> _WHAT IS BEING ASKED_
Tally the lines in the data below in which the word "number" occurs, then give only the total.

> _MATERIAL FOR THIS EXERCISE_

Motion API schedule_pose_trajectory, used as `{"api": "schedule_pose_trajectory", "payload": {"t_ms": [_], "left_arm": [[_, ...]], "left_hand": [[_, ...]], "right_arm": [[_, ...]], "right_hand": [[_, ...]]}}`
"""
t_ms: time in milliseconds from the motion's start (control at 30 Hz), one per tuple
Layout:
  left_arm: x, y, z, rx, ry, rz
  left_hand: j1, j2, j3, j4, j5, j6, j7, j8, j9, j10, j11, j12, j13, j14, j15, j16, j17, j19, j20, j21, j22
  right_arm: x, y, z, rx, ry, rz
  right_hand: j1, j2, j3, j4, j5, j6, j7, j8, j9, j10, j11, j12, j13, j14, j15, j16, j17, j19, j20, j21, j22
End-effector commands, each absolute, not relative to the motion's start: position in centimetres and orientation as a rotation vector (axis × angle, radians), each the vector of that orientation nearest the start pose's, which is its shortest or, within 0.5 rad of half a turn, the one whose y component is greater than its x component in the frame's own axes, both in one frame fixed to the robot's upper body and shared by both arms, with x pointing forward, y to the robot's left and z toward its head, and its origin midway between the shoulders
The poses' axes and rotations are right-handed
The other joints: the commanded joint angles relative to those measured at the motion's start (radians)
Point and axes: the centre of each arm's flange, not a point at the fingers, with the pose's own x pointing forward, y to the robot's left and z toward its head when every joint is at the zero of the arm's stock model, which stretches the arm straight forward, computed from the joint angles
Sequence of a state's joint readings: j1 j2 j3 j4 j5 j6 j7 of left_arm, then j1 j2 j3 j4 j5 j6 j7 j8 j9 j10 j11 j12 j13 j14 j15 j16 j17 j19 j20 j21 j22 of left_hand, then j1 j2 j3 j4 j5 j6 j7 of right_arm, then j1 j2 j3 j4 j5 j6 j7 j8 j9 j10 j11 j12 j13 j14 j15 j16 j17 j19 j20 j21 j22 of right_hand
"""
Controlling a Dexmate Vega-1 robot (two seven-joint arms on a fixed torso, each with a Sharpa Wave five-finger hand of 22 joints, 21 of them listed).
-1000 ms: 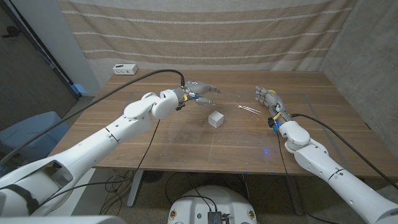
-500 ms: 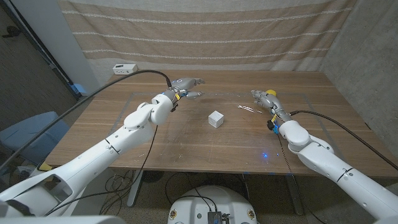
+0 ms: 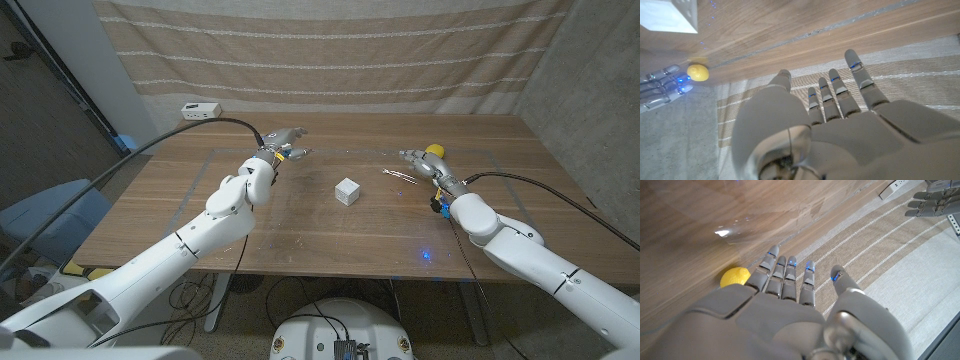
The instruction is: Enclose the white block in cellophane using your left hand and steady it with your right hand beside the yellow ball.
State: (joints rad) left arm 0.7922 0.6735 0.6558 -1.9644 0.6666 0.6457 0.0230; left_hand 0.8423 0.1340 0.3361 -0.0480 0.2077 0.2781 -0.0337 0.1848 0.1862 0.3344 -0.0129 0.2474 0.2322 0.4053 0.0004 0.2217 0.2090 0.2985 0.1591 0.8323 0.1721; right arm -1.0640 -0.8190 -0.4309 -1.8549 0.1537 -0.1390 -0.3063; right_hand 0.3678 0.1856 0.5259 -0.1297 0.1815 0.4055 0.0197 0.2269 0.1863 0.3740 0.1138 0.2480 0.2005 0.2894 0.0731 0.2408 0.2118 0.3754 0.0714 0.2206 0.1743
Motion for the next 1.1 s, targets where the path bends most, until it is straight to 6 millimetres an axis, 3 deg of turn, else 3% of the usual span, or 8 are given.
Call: {"api": "schedule_pose_trajectory", "payload": {"t_ms": [33,400,567,1100], "left_arm": [[56.8,20.3,2.6,1.274,-0.37,0.356],[57.0,21.2,1.6,1.268,-0.298,0.378],[57.1,21.1,1.2,1.277,-0.223,0.382],[57.4,21.8,-0.6,1.139,0.019,0.314]], "left_hand": [[-0.012,-0.007,-0.002,-0.006,-0.007,-0.017,0.005,-0.003,0.003,-0.006,0.006,-0.005,0.001,-0.002,0.012,-0.004,-0.002,0.001,0.002,-0.007,0.002],[-0.041,-0.033,-0.018,-0.005,-0.019,-0.031,0.004,-0.002,0.003,-0.025,0.005,-0.014,0.001,-0.026,0.023,-0.015,-0.006,-0.019,0.005,-0.026,0.001],[-0.064,-0.061,-0.036,-0.005,-0.028,-0.047,0.006,-0.004,0.003,-0.039,0.006,-0.02,0.0,-0.034,0.033,-0.018,-0.01,-0.008,0.01,-0.031,0.001],[-0.085,-0.065,-0.04,-0.011,-0.031,-0.108,0.044,-0.006,0.003,-0.081,0.051,-0.032,0.0,-0.024,0.071,-0.014,-0.014,0.086,0.037,-0.025,0.001]], "right_arm": [[55.5,-25.9,-5.4,-0.818,-0.49,0.0],[54.7,-25.7,-6.0,-0.934,-0.454,-0.023],[54.6,-25.4,-6.2,-0.97,-0.44,-0.018],[54.9,-25.2,-6.2,-0.993,-0.429,-0.013]], "right_hand": [[0.023,-0.002,0.014,-0.002,0.005,0.032,-0.006,0.008,0.001,0.013,-0.025,0.004,0.001,0.004,-0.015,0.005,0.005,0.008,0.002,-0.003,0.003],[0.059,-0.009,0.025,-0.011,0.004,0.138,-0.013,0.028,0.0,0.069,-0.071,0.011,-0.001,-0.005,-0.036,0.0,0.005,0.001,-0.011,-0.011,0.003],[0.075,-0.009,0.029,-0.015,0.004,0.187,-0.018,0.036,-0.001,0.102,-0.08,0.016,-0.002,0.003,-0.043,0.002,0.004,0.002,-0.013,-0.012,0.003],[0.088,-0.014,0.031,-0.02,0.004,0.205,-0.008,0.033,-0.002,0.107,-0.065,0.01,-0.003,0.006,-0.049,0.002,0.002,0.005,-0.016,-0.012,0.002]]}}
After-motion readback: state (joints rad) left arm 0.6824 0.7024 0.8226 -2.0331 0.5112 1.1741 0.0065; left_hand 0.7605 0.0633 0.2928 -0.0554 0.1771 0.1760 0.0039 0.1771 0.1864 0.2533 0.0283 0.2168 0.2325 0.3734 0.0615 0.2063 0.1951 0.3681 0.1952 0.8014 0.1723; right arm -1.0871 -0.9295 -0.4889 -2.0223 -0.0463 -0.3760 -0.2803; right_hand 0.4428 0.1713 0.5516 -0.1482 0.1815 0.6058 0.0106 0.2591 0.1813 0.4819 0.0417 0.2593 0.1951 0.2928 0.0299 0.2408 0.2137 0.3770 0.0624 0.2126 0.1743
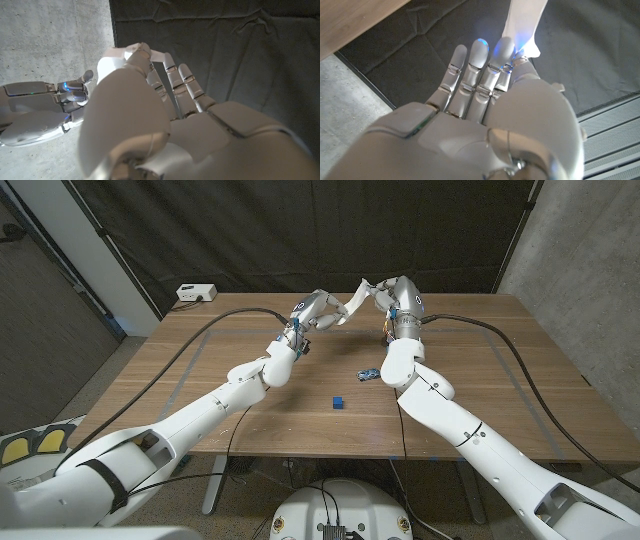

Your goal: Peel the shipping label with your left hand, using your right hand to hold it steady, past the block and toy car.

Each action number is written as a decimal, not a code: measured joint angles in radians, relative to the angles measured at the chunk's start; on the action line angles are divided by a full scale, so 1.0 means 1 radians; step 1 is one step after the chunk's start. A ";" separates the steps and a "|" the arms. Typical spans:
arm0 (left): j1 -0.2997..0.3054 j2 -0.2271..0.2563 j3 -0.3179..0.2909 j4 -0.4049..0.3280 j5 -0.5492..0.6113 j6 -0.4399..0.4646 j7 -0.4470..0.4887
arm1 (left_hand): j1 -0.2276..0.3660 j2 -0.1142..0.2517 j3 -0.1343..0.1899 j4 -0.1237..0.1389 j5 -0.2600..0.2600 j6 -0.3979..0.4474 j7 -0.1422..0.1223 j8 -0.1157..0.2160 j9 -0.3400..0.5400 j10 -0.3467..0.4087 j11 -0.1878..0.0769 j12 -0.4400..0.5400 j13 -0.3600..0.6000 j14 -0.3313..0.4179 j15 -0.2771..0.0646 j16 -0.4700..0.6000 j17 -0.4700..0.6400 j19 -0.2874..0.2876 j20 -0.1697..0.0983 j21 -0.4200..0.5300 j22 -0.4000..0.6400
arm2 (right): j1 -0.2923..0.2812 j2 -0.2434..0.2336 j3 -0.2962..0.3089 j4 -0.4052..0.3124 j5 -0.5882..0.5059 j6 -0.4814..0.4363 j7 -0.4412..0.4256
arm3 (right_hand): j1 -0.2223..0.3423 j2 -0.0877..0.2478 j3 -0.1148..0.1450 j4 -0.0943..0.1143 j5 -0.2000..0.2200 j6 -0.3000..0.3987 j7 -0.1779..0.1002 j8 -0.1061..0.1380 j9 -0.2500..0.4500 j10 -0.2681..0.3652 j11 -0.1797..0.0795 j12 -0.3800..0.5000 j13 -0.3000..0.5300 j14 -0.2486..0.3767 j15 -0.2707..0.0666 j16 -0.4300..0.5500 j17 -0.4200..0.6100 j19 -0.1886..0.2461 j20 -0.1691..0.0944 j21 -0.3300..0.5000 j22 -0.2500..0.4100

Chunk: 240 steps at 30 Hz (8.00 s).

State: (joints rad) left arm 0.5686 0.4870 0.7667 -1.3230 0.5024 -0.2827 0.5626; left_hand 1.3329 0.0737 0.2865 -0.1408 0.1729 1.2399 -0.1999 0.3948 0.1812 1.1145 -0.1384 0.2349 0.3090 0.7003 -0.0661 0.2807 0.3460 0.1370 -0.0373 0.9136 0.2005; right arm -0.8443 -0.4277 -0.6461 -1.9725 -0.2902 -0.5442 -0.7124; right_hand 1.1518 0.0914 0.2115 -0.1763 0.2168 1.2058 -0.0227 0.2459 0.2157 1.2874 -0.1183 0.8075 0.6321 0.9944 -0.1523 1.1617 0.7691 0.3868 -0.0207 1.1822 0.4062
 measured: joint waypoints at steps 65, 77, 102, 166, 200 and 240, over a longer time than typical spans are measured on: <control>0.107 -0.121 -0.231 0.029 -1.035 -0.123 -0.784 | -0.568 -0.138 -0.323 0.222 0.099 -0.938 0.154 -0.198 0.101 -0.788 0.098 0.044 0.130 -0.493 0.048 -0.089 0.122 -0.309 0.170 0.268 0.233 | -0.004 0.050 -0.009 0.115 -0.142 0.076 -0.084 | 0.001 -0.044 0.073 0.026 0.043 0.024 0.030 0.050 0.086 0.017 -0.005 0.078 0.103 0.030 -0.012 0.018 0.276 -0.052 -0.019 0.195 0.015; 0.151 -0.095 -0.243 -0.058 -0.928 -0.132 -0.653 | -0.518 -0.080 -0.354 0.219 0.149 -1.082 0.138 -0.166 0.136 -1.114 0.067 0.032 0.198 -0.802 0.084 -0.089 0.187 -0.306 0.201 0.317 0.346 | -0.001 0.051 -0.010 0.120 -0.140 0.086 -0.086 | -0.009 -0.053 0.090 0.026 0.050 0.023 0.031 0.051 0.093 0.017 -0.005 0.078 0.103 0.031 -0.012 0.010 0.303 -0.061 -0.021 0.212 0.006; 0.218 -0.121 -0.270 -0.224 -0.721 0.047 -0.263 | -0.365 -0.080 -0.371 0.115 0.093 -0.546 0.137 -0.051 0.023 -0.492 -0.026 0.333 0.188 -0.342 0.023 0.151 0.287 -0.308 0.178 0.488 0.425 | 0.009 0.051 -0.027 0.138 -0.167 0.125 -0.103 | -0.025 -0.069 0.126 0.027 0.065 0.022 0.032 0.055 0.112 0.017 -0.006 0.078 0.102 0.039 -0.014 -0.023 0.347 -0.070 -0.022 0.235 -0.026; 0.106 -0.097 -0.197 -0.211 -0.805 0.134 -0.407 | -0.218 0.039 -0.359 0.087 0.039 -0.298 0.146 -0.039 0.000 -0.174 -0.035 0.251 0.042 -0.082 0.007 0.177 0.284 -0.295 0.176 0.581 0.417 | 0.061 0.057 -0.072 0.223 -0.266 0.229 -0.134 | -0.062 -0.107 0.232 0.030 0.079 0.033 0.028 0.052 0.138 0.023 -0.013 0.082 0.121 0.077 -0.030 -0.098 0.446 -0.101 -0.016 0.314 -0.105; 0.088 -0.102 -0.193 -0.210 -0.884 0.160 -0.488 | -0.311 -0.004 -0.359 0.082 0.029 -0.639 0.078 -0.206 0.067 -0.838 0.052 0.434 0.492 -0.479 0.026 0.071 0.490 -0.311 0.228 0.601 0.572 | 0.051 0.047 -0.062 0.231 -0.279 0.310 -0.146 | -0.085 -0.121 0.283 0.026 0.080 0.034 0.027 0.049 0.139 0.024 -0.013 0.089 0.135 0.084 -0.030 -0.098 0.456 -0.116 -0.019 0.343 -0.134; 0.122 -0.146 -0.203 -0.217 -0.965 0.030 -0.544 | -0.132 0.038 -0.240 -0.007 0.005 -0.211 0.142 -0.074 0.005 -0.663 -0.065 0.241 0.088 -0.464 0.027 -0.057 0.168 -0.305 0.205 0.464 0.345 | 0.027 0.023 -0.058 0.201 -0.312 0.316 -0.108 | -0.107 -0.136 0.343 0.026 0.075 0.027 0.032 0.041 0.137 0.023 -0.013 0.089 0.143 0.085 -0.031 -0.093 0.455 -0.132 -0.020 0.369 -0.156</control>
State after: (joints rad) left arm 0.6905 0.3409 0.5633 -1.5400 -0.4628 -0.2532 0.0186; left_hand 1.2005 0.1120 0.0461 -0.1479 0.1784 1.0290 -0.0579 0.3212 0.1857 0.4515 -0.2036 0.4760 0.3965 0.2366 -0.0387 0.2234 0.5142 -0.1675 0.1673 1.3780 0.5455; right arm -0.8174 -0.4043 -0.7041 -1.7716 -0.6018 -0.2285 -0.8209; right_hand 1.0446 -0.0445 0.5548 -0.1502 0.2922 1.2330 0.0098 0.2871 0.3527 1.3108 -0.1313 0.8966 0.7756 1.0789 -0.1832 1.0689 1.2246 0.2545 -0.0411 1.5517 0.2506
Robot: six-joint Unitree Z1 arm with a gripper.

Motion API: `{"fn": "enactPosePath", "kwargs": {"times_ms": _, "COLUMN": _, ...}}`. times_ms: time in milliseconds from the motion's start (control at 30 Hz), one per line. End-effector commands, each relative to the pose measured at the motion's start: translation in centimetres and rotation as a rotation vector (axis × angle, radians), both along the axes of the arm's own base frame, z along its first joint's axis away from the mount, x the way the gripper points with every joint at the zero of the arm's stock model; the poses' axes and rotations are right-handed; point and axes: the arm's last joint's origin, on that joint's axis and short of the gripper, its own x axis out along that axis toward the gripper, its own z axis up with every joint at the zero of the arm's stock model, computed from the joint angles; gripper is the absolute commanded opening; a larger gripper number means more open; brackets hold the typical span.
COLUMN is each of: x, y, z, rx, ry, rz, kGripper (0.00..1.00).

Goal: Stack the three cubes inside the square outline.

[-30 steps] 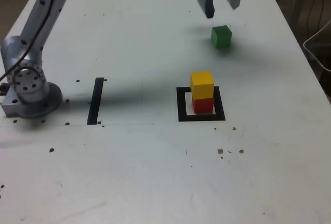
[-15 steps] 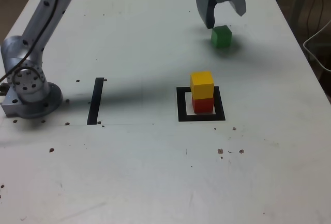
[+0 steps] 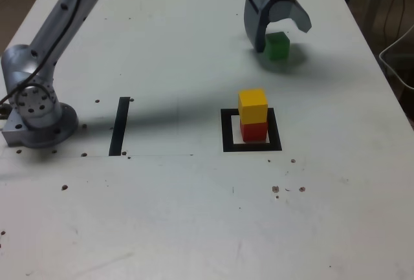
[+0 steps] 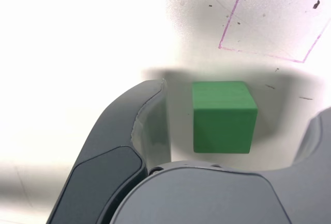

> _REPLY TO THE TASK_
2